O fato é que os ideais republicanos foram fermento para as críticas mais contundentes ao sistema político da época, feitas pelas novas classes urbanas que não se sentiam suficientemente representadas na estrutura política do Império. As ideias republicanas introduziram um motor nos grupos sociais insatisfeitos, que passaram a adotar um estilo político novo. Como diz a historiadora Emilia Viotti da Costa, "pela primeira vez, a política saía dos limites estreitos dos conchavos familiares para a praça pública. Os políticos falavam às populações urbanas. Os poetas e escritores voltaram a falar do povo, redescobrindo-o, como fonte de inspiração". Apesar disso, lembra ela, a República se faria sem a colaboração das massas.

A face democrática e popular da República Brasileira não é portanto uma característica de origem, mas sim uma construção histórica, de longo prazo e que envolve diferentes gerações.

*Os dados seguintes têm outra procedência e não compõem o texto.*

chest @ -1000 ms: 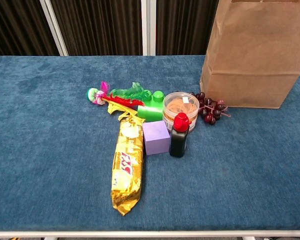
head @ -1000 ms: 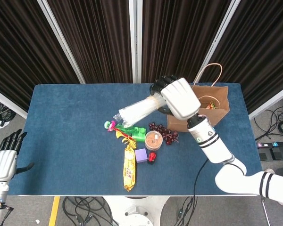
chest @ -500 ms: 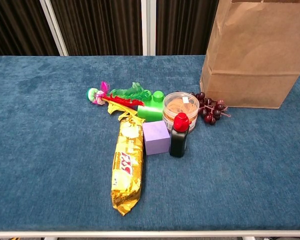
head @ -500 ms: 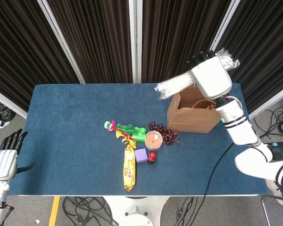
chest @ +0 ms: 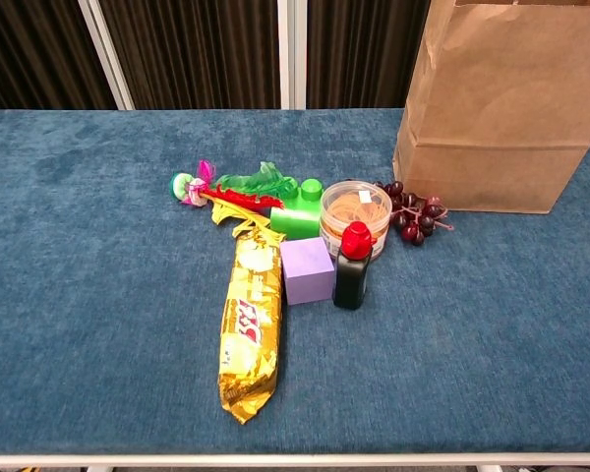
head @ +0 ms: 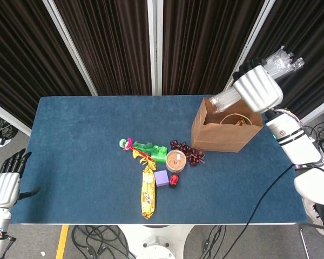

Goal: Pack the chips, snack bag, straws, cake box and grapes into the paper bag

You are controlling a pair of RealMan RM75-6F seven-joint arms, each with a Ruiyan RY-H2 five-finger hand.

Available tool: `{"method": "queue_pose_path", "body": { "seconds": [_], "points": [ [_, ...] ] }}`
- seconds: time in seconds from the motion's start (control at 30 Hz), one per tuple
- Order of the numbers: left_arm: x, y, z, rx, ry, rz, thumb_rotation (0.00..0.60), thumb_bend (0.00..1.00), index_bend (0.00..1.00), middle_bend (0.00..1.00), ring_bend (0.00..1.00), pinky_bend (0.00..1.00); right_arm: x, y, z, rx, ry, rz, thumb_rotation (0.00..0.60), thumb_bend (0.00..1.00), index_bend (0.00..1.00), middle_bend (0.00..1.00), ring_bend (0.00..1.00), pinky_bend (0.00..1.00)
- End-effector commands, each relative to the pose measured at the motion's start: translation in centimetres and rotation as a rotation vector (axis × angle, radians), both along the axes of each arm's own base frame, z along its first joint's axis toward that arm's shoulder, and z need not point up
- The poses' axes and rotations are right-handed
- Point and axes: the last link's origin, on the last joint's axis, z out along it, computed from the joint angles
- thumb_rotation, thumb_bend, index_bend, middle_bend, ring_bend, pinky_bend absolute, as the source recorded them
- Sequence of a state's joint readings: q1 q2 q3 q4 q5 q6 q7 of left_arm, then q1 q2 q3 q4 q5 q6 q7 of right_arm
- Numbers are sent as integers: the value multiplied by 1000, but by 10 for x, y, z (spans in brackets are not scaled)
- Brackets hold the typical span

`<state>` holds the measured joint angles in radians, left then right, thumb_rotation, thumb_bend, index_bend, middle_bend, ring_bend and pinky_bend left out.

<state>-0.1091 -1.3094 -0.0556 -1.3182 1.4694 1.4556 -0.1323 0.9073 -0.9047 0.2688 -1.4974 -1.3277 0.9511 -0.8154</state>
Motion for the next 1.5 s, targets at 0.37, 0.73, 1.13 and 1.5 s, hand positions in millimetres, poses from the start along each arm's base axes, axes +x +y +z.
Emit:
{"method": "queue_pose_path", "body": {
  "seconds": [0.37,0.73,1.13,1.5],
  "points": [
    [-2,-1,2,7,-2,5,600,88,45,9,0,117,-22,4,-21,62,87,-139,600,169,717,493,369,464],
    [-5,-2,3,13,-6,10,600,88,45,9,0,117,-21,10,-30,54,-2,-210,600,0,486,361,169,215],
    [-5,-1,5,16,-6,8,600,87,45,9,0,117,-8,11,-35,57,-147,-203,600,0,410,319,136,190],
    [-1,1,4,16,-8,1,600,88,45,9,0,117,26,10,-16,50,-410,-180,600,0,356,288,121,190]
  ]
}}
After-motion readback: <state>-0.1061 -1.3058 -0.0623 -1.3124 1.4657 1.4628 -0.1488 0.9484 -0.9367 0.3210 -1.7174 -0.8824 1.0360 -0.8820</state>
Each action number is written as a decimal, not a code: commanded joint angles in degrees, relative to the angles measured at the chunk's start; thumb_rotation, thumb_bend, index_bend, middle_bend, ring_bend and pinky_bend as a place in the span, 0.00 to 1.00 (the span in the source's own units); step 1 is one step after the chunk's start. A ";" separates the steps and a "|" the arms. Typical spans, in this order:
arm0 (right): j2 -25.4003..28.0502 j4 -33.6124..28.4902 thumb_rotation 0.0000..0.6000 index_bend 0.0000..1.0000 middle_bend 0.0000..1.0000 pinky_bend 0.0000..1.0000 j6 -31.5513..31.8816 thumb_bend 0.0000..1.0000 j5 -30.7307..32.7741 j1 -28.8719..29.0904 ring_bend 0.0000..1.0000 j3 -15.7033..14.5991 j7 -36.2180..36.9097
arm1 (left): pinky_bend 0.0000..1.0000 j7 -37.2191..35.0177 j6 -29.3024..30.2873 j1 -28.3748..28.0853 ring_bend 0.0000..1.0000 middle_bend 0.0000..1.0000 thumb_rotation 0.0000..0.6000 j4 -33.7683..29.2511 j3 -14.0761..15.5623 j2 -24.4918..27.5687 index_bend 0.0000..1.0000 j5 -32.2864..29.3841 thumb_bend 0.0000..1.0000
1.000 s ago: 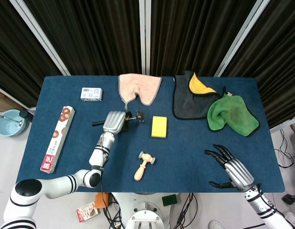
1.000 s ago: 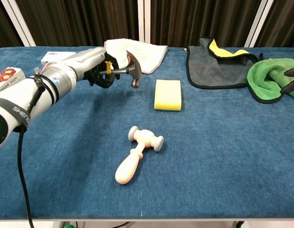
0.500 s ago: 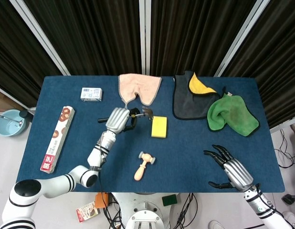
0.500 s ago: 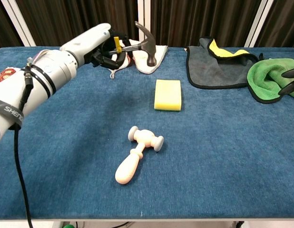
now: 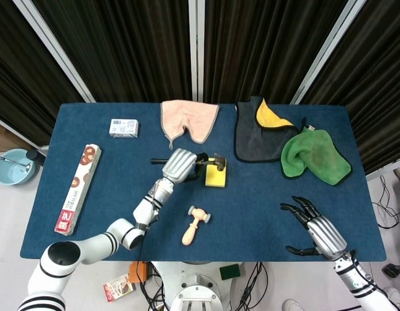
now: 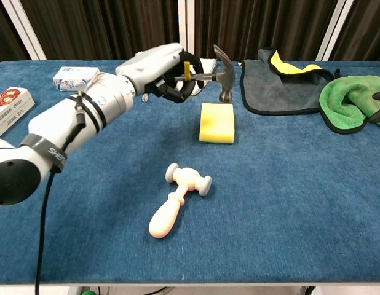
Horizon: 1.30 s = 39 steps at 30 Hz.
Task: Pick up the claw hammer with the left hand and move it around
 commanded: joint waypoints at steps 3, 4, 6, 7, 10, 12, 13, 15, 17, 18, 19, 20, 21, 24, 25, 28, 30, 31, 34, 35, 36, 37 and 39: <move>-0.23 0.35 1.00 0.13 0.19 0.06 -0.36 0.11 0.30 0.00 0.00 0.05 0.41 | 1.00 3.04 -2.86 -1.49 0.90 0.87 1.00 5.82 1.00 -2.88 0.86 0.06 1.00; -0.29 0.43 1.00 0.13 0.19 0.06 -0.47 0.11 0.34 0.02 0.00 0.05 0.47 | 1.00 3.53 -3.29 -1.56 0.90 0.87 1.00 6.63 1.25 -3.25 0.86 0.06 1.00; -0.39 0.58 1.00 0.13 0.19 0.06 -0.64 0.11 0.44 0.06 0.00 0.08 0.64 | 1.00 4.23 -4.46 -1.56 0.90 0.87 1.00 7.86 1.69 -3.94 0.86 -0.16 1.00; -0.41 0.62 1.00 0.13 0.19 0.06 -0.67 0.11 0.47 0.07 0.00 0.10 0.72 | 1.00 4.47 -4.76 -1.56 0.91 0.88 1.00 8.28 1.84 -4.17 0.86 -0.19 1.00; -0.34 0.64 1.00 0.13 0.19 0.06 -0.63 0.11 0.45 0.08 0.00 0.19 0.65 | 1.00 5.55 -5.36 -1.54 0.91 0.88 1.00 9.05 2.24 -4.40 0.86 -0.15 1.00; -0.22 0.48 1.00 0.13 0.19 0.06 -0.48 0.11 0.34 0.07 0.00 0.25 0.54 | 1.00 5.07 -4.60 -1.31 0.91 0.88 1.00 8.10 1.78 -4.05 0.86 -0.34 1.00; -0.19 0.43 1.00 0.13 0.19 0.06 -0.37 0.11 0.26 0.05 0.00 0.27 0.49 | 1.00 4.03 -3.89 -1.07 0.91 0.88 1.00 7.06 1.21 -3.73 0.86 -0.60 1.00; -0.17 0.36 1.00 0.13 0.19 0.06 -0.06 0.11 0.09 -0.01 0.00 0.33 0.48 | 1.00 0.95 -1.66 -0.45 0.91 0.88 1.00 4.15 -0.38 -2.72 0.87 -1.12 1.00; -0.19 0.37 1.00 0.13 0.19 0.06 0.15 0.11 -0.05 -0.06 0.00 0.36 0.47 | 1.00 -0.95 0.15 0.05 0.91 0.89 1.00 1.77 -1.25 -1.46 0.87 -1.06 1.00; -0.20 0.40 1.00 0.13 0.19 0.06 0.21 0.11 -0.09 -0.08 0.00 0.37 0.48 | 1.00 -1.76 1.00 0.37 0.91 0.89 1.00 0.23 -1.60 -0.54 0.87 -0.98 1.00; -0.20 0.41 1.00 0.13 0.19 0.06 0.22 0.11 -0.11 -0.08 0.00 0.37 0.50 | 1.00 -2.27 1.38 0.63 0.91 0.89 1.00 -0.96 -1.81 0.15 0.87 -1.01 1.00; -0.22 0.44 1.00 0.13 0.19 0.06 0.20 0.11 -0.12 -0.08 0.00 0.37 0.54 | 1.00 -2.61 1.58 0.96 0.91 0.89 1.00 -2.43 -1.96 1.02 0.87 -1.11 1.00; -0.25 0.48 1.00 0.13 0.19 0.06 0.18 0.11 -0.13 -0.08 0.00 0.36 0.56 | 1.00 -2.60 1.60 1.16 0.91 0.89 1.00 -3.26 -1.96 1.55 0.87 -1.17 1.00; -0.42 0.67 1.00 0.13 0.19 0.06 0.10 0.11 -0.16 -0.05 0.00 0.36 0.73 | 1.00 -1.08 0.96 1.54 0.91 0.89 1.00 -3.91 -1.36 2.21 0.87 -1.34 1.00; -0.48 0.75 1.00 0.13 0.19 0.06 0.07 0.11 -0.14 -0.05 0.00 0.36 0.78 | 1.00 -0.53 0.51 1.57 0.91 0.89 1.00 -3.67 -1.14 2.06 0.87 -1.52 1.00; -0.56 0.93 1.00 0.13 0.19 0.06 -0.13 0.11 0.07 -0.06 0.00 0.36 0.94 | 1.00 0.87 -1.31 1.44 0.91 0.89 1.00 -1.82 -0.53 0.69 0.87 -2.27 1.00; -0.52 1.01 1.00 0.13 0.19 0.06 -0.17 0.11 0.22 -0.10 0.00 0.37 0.96 | 1.00 2.06 -2.61 1.13 0.91 0.89 1.00 0.38 0.12 -0.65 0.87 -2.42 1.00; -0.48 1.01 1.00 0.13 0.19 0.06 -0.14 0.11 0.27 -0.14 0.00 0.37 1.00 | 1.00 2.53 -3.23 0.99 0.91 0.89 1.00 1.40 0.31 -1.29 0.87 -2.59 1.00; -0.40 1.04 1.00 0.13 0.19 0.06 -0.03 0.11 0.33 -0.24 0.00 0.38 1.08 | 1.00 3.36 -5.27 0.53 0.91 0.89 1.00 4.22 0.75 -3.05 0.87 -3.04 1.00; -0.38 1.05 1.00 0.13 0.19 0.06 0.01 0.11 0.32 -0.27 0.00 0.36 1.15 | 1.00 3.43 -5.68 0.43 0.91 0.89 1.00 4.86 0.78 -3.44 0.87 -3.15 1.00; -0.35 1.10 1.00 0.13 0.19 0.06 0.10 0.11 0.32 -0.34 0.00 0.32 1.22 | 1.00 3.58 -6.01 0.33 0.91 0.89 1.00 5.57 0.79 -3.81 0.87 -3.23 1.00; -0.33 1.14 1.00 0.13 0.19 0.06 0.16 0.11 0.37 -0.40 0.00 0.33 1.24 | 1.00 3.50 -6.04 0.28 0.91 0.89 1.00 5.83 0.73 -3.94 0.87 -3.23 1.00; -0.27 1.21 1.00 0.13 0.19 0.06 0.33 0.11 0.42 -0.51 0.00 0.35 1.32 | 1.00 2.53 -5.21 0.38 0.91 0.89 1.00 5.44 0.20 -3.68 0.87 -3.19 1.00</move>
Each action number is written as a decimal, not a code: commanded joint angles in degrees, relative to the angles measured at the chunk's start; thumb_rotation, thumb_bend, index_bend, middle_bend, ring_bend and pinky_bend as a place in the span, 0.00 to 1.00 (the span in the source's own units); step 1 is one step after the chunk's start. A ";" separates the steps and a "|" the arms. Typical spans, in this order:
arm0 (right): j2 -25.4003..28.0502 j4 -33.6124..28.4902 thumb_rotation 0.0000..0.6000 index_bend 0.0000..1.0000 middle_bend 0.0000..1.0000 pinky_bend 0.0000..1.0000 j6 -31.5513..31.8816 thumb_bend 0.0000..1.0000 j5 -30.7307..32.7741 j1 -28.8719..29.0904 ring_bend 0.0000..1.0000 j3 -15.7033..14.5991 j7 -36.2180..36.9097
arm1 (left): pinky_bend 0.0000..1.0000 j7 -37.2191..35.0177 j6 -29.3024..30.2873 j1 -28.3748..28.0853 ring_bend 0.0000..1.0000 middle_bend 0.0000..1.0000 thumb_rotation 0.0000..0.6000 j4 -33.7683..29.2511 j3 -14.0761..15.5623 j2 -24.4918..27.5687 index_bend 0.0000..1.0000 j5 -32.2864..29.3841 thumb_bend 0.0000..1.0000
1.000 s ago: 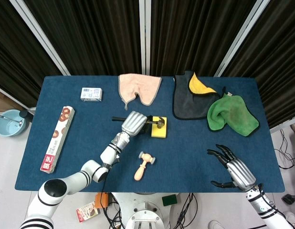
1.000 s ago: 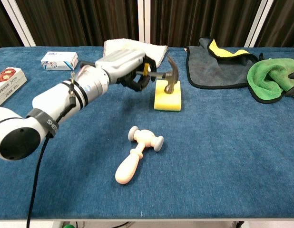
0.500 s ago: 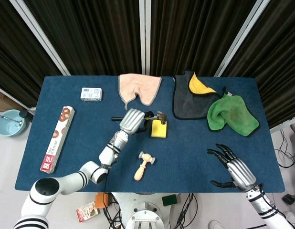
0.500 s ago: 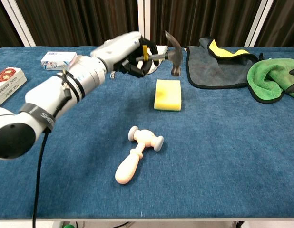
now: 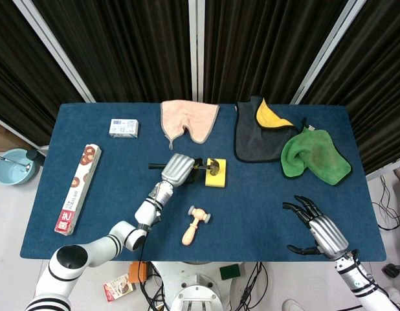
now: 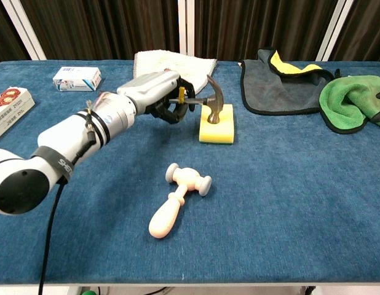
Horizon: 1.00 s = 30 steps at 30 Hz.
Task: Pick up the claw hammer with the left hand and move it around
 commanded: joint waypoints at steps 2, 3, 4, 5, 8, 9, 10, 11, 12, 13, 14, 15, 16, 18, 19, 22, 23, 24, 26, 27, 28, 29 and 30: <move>0.09 0.04 1.00 0.13 0.19 0.06 0.35 0.11 0.00 -0.13 0.00 0.11 0.10 | 1.00 -1.38 1.68 0.12 0.91 0.89 1.00 -1.31 -0.76 0.89 0.87 0.21 1.00; 0.10 0.04 1.00 0.13 0.19 0.06 0.51 0.11 -0.09 -0.14 0.00 0.16 0.14 | 1.00 -1.77 2.51 0.29 0.91 0.89 1.00 -2.32 -1.03 1.56 0.87 0.38 1.00; 0.10 0.04 1.00 0.13 0.19 0.06 0.64 0.11 -0.18 -0.14 0.00 0.21 0.16 | 1.00 -2.09 3.24 0.46 0.91 0.89 1.00 -3.23 -1.27 2.14 0.87 0.52 1.00; 0.09 0.02 1.00 0.13 0.19 0.06 0.76 0.11 -0.30 -0.12 0.00 0.27 0.14 | 1.00 -2.54 4.37 0.75 0.91 0.89 1.00 -4.57 -1.61 2.97 0.87 0.74 1.00; 0.13 -0.06 1.00 0.13 0.19 0.06 0.87 0.11 -0.51 -0.08 0.00 0.31 0.01 | 1.00 -3.63 7.67 1.85 0.91 0.89 1.00 -7.56 -2.47 4.93 0.87 1.18 1.00; 0.14 -0.07 1.00 0.13 0.19 0.06 0.84 0.11 -0.52 -0.06 0.00 0.31 -0.01 | 1.00 -3.91 8.53 2.26 0.91 0.89 1.00 -8.18 -2.73 5.42 0.87 1.15 1.00; 0.15 -0.06 1.00 0.13 0.19 0.06 0.78 0.11 -0.51 -0.04 0.00 0.31 0.00 | 1.00 -4.03 9.12 2.65 0.91 0.89 1.00 -8.57 -2.98 5.85 0.87 0.98 1.00; 0.14 -0.07 1.00 0.13 0.19 0.06 0.66 0.11 -0.47 -0.01 0.00 0.30 0.02 | 1.00 -3.97 9.54 3.06 0.91 0.89 1.00 -8.71 -3.17 6.21 0.87 0.72 1.00; 0.11 -0.05 1.00 0.13 0.19 0.06 0.49 0.11 -0.43 0.05 0.00 0.28 0.08 | 1.00 -3.68 9.94 3.59 0.90 0.88 1.00 -8.55 -3.45 6.46 0.87 0.20 1.00; 0.07 -0.02 1.00 0.13 0.19 0.06 0.41 0.11 -0.45 0.09 0.00 0.27 0.14 | 0.99 -3.44 9.98 3.96 0.89 0.87 1.00 -8.27 -3.53 6.54 0.86 -0.21 1.00; -0.01 0.06 1.00 0.13 0.19 0.06 0.34 0.11 -0.50 0.13 0.00 0.25 0.21 | 0.96 -3.08 9.49 4.49 0.87 0.86 1.00 -7.66 -3.43 6.69 0.84 -0.85 1.00; -0.08 0.12 1.00 0.13 0.19 0.06 0.30 0.11 -0.52 0.16 0.00 0.25 0.26 | 0.94 -2.68 8.88 4.87 0.84 0.84 1.00 -7.11 -3.30 6.77 0.82 -1.41 1.00; -0.14 0.19 1.00 0.13 0.19 0.06 0.26 0.11 -0.53 0.18 0.00 0.24 0.30 | 0.91 -2.19 8.22 5.21 0.81 0.82 1.00 -6.46 -3.14 6.81 0.80 -1.93 1.00; -0.23 0.32 1.00 0.13 0.19 0.06 0.24 0.11 -0.54 0.19 0.00 0.23 0.41 | 0.82 -0.65 6.11 5.88 0.75 0.79 1.00 -4.77 -2.53 6.88 0.76 -3.11 1.00; -0.25 0.36 1.00 0.13 0.19 0.06 0.23 0.11 -0.52 0.18 0.00 0.23 0.46 | 0.77 0.09 5.08 6.13 0.72 0.77 1.00 -4.18 -2.29 6.90 0.74 -3.66 1.00; -0.29 0.46 1.00 0.13 0.19 0.06 0.21 0.11 -0.49 0.17 0.00 0.21 0.54 | 0.67 1.57 2.42 6.73 0.62 0.69 1.00 -3.57 -1.89 7.21 0.65 -5.06 0.99; -0.29 0.47 1.00 0.13 0.19 0.06 0.19 0.11 -0.49 0.18 0.00 0.20 0.53 | 0.63 2.10 1.21 6.98 0.57 0.65 1.00 -3.74 -1.76 7.54 0.59 -5.66 0.98; -0.25 0.42 1.00 0.13 0.19 0.06 0.21 0.11 -0.52 0.17 0.00 0.18 0.49 | 0.61 2.70 0.44 7.25 0.54 0.62 1.00 -4.09 -1.71 7.94 0.56 -6.18 0.97; -0.20 0.34 1.00 0.13 0.19 0.06 0.35 0.11 -0.61 0.12 0.00 0.16 0.38 | 0.55 3.61 -0.84 7.64 0.45 0.54 1.00 -5.61 -1.32 9.16 0.49 -6.54 0.94; -0.18 0.31 1.00 0.13 0.19 0.06 0.45 0.11 -0.64 0.07 0.00 0.15 0.34 | 0.50 4.18 -1.17 7.81 0.40 0.49 1.00 -6.39 -1.22 9.75 0.43 -6.71 0.89; -0.13 0.26 1.00 0.13 0.19 0.06 0.54 0.11 -0.66 0.02 0.00 0.14 0.30 | 0.43 4.87 -1.24 8.09 0.33 0.42 1.00 -7.53 -1.17 10.47 0.35 -6.89 0.82; -0.09 0.22 1.00 0.13 0.19 0.06 0.62 0.11 -0.67 -0.03 0.00 0.13 0.27 | 0.40 5.17 -1.05 8.35 0.29 0.38 1.00 -8.43 -1.22 10.96 0.30 -7.00 0.77; -0.07 0.19 1.00 0.13 0.19 0.06 0.70 0.11 -0.68 -0.07 0.00 0.13 0.25 | 0.35 5.30 -0.81 8.63 0.25 0.33 1.00 -9.34 -1.29 11.41 0.25 -7.12 0.69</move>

Passa pelas conquistas políticas do período da chamada República Velha, pelos avanços dos direitos políticos e sociais abertos pela Revolução de 1930, pelo processo de redemocratização do pós-guerra, pelas lutas contra o Regime Militar de 1964, pelo movimento das Diretas-Já, em 1984, pelo processo de consolidação da Constituição de 1988, até chegar aos nossos dias.

Arrisco dizer que as manifestações políticas a que assistimos recentemente nas ruas das principais cidades brasileiras são também expressão dessa longa trajetória de construção. Elas recolocam na ordem do dia as dimensões não realizadas da República no Brasil e abrem as portas para a incorporação de novos sujeitos, de novas ideias e de novas dimensões da cidadania. Acredito que o significado de 15 de novembro está em aberto, assim como o sentimento republicano está mais presente do que nunca nas vozes difusas que desafiam antigos privilégios e velhas formas de poder.

*Samuel Moreira é deputado estadual (PSDB) e presidente da Assembleia Legislativa do Estado de São Paulo.